Disadvantages: Scar across the back. There may be decreased strength in the back due to muscle loss (usually minimal). Capsule formation may occur and result in the need for additional surgery.
Circulation problems with the flap Formation of capsule around the implant Symptoms from loss of shoulder muscle, such as decreased strength Unsightly scar on the back, not hidden by clothing Collection of fluid (seroma) under incision requiring needle aspiration
Rectus Abdominus Myocutaneous Flap
This is the most complicated type of breast reconstructive procedure, involving about 4 – 5 hours of surgery. The procedure can be done either as a “pedicle” flap, or as a “free” flap. In the pedicle flap operation, one of the rectus abdominus muscles along with its’ blood supply is tunneled along with the overlying skin up to the chest. In the “free” or microsurgical procedure, a portion of the rectus abdominus muscle with its overlying skin is removed from the lower abdomen. The artery and vein are then surgically re-attached under the operating microscope to an artery and vein on the chest wall near the mastectomy site. In both procedures, the breast mound is then created to match the opposite site. A blood transfusion may be required. You may donate your own blood before surgery to be re-infused during the surgery.
Breast implants are not usually required. The tissue is generally adequate to match the size of the opposing breast. If the opposite breast is large or pendulous, it can be decreased in size by a simultaneous Breast Reduction. Patients wishing to have this procedure must stop smoking six weeks prior, and six weeks following surgery. Failure to comply may result in death of the flap. A synthetic mesh is placed over the area of the abdominal wall where the muscle is removed. This strengthens the abdominal wall and minimizes the chance of hernia formation. Nipple reconstruction is done as a second procedure. Some contouring of the new breast mound may be necessary at the same time.

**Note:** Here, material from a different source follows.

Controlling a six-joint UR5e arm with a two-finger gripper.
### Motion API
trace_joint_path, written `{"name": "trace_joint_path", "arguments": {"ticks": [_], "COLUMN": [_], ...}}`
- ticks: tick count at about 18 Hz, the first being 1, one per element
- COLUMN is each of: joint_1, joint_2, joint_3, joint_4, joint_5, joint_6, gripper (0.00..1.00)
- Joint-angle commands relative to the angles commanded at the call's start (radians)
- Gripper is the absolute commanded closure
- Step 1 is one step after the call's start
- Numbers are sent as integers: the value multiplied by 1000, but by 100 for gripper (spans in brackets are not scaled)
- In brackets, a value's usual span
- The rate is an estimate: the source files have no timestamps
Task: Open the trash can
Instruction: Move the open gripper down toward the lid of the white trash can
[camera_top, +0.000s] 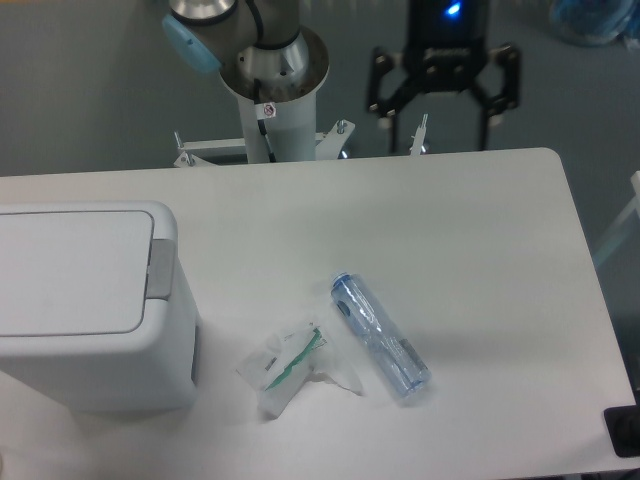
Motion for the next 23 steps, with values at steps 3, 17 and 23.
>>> {"name": "trace_joint_path", "arguments": {"ticks": [3, 17, 23], "joint_1": [-66, -298, -319], "joint_2": [-26, -164, -181], "joint_3": [-3, -6, -11], "joint_4": [49, 219, 221], "joint_5": [0, 2, 3], "joint_6": [-100, -396, -444], "gripper": [0, 0, 0]}}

Advantages: This provides the most natural looking breast reconstruction with the added benefit of a “Tummy Tuck”. No implant is needed so capsule formation is not a risk. The scar is easily hidden with clothing.
Disadvantages: There is a risk of herniation of the bowel resulting from moving the rectus abdominus muscle. Abdominal strength is diminished. This is the longest procedure and has the greatest risk for complications, and may require a blood transfusion.

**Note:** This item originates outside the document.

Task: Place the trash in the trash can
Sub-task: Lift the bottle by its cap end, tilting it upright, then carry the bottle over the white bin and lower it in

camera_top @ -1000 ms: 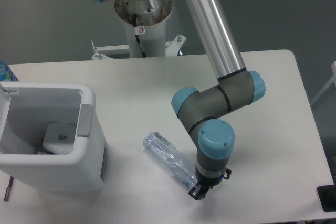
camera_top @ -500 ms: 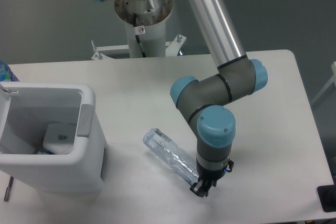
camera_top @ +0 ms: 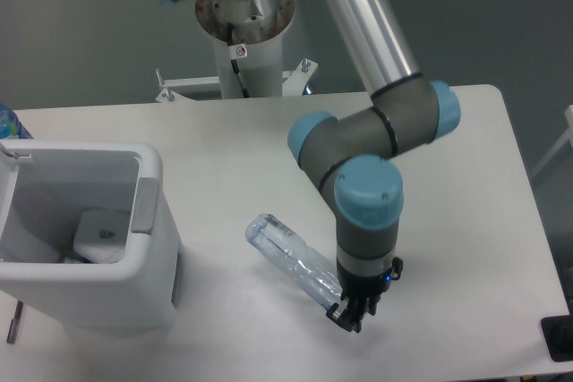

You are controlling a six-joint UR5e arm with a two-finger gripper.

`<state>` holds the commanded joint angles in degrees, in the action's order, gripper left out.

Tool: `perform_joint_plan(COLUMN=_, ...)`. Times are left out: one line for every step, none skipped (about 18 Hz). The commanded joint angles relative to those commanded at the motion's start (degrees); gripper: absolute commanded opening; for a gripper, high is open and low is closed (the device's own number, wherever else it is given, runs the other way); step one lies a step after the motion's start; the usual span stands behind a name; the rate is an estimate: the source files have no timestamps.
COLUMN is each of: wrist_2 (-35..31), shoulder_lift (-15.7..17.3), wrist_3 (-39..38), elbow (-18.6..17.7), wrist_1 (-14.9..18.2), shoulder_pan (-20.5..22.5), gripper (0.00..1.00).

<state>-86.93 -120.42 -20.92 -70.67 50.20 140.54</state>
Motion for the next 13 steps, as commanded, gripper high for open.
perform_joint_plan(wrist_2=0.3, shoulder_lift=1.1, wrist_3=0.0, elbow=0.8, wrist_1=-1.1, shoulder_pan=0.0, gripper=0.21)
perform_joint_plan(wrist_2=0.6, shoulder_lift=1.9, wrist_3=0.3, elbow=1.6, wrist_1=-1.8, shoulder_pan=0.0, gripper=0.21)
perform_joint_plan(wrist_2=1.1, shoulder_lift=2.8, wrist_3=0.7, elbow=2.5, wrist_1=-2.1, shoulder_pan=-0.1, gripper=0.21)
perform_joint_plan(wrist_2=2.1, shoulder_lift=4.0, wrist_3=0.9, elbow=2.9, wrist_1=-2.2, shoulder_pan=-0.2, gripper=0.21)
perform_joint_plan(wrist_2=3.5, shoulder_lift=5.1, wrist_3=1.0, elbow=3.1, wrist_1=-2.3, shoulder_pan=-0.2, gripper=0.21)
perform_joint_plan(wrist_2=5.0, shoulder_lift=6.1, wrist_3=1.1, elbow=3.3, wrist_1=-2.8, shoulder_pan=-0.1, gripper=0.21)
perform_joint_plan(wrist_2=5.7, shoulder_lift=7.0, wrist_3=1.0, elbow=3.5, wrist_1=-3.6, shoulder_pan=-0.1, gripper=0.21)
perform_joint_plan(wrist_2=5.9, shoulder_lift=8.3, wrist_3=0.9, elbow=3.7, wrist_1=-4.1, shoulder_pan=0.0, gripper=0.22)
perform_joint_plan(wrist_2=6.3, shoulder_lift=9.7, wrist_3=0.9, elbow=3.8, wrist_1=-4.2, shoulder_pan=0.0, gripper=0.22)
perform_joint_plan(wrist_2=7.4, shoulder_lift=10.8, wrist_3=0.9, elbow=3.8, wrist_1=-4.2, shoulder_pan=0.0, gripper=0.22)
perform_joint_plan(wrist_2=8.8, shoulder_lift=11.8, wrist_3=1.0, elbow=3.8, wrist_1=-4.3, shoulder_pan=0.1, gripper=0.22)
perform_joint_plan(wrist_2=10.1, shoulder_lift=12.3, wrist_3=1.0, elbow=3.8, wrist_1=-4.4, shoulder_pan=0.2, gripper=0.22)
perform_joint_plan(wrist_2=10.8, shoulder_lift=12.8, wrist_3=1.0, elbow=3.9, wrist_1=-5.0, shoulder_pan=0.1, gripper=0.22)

Inadequate tissue requiring the use of a breast implant Poor circulation to the flap resulting in tissue loss Weakness or herniation of the abdominal wall Collection of fluid (seroma) under the skin requiring needle aspiration Infection, in particular of the mesh requiring surgery for removal
The reconstruction of a nipple adds a very pleasing final touch to the breast. This is a simple outpatient procedure that may be done with local anesthesia. The goal of the surgery is to create a nipple that has the appearance of the nipple of the opposite breast. To reconstruct the nipple, a local flap of skin is usually taken from the breast flap. To reconstruct the areola, skin may be taken from the inner part of the upper thigh or from behind the ear. These areas tend to have a darker pigment, which will provide a better contrast to the breast tissue. As a second procedure, the healed nipple can be tattooed to improve the color match of the opposite breast.
- Excessive scarring
- Shrinkage of the projecting part of the nipple
- Infection of the donor site or the newly created nipple
- Blood clot under the nipple, which may result in loss of all or part of the new nipple
Q: How will I look / feel after the surgery?
A: Reconstruction of the breast following mastectomy is a very rewarding procedure to both the patient and the surgeon. Many women describe a feeling of once again being whole. There are many written materials available regarding breast reconstruction. There are support groups available where one can meet women who have gone through these procedures. Ask us for references, books, and support groups in your area. Take advantage of these invaluable resources.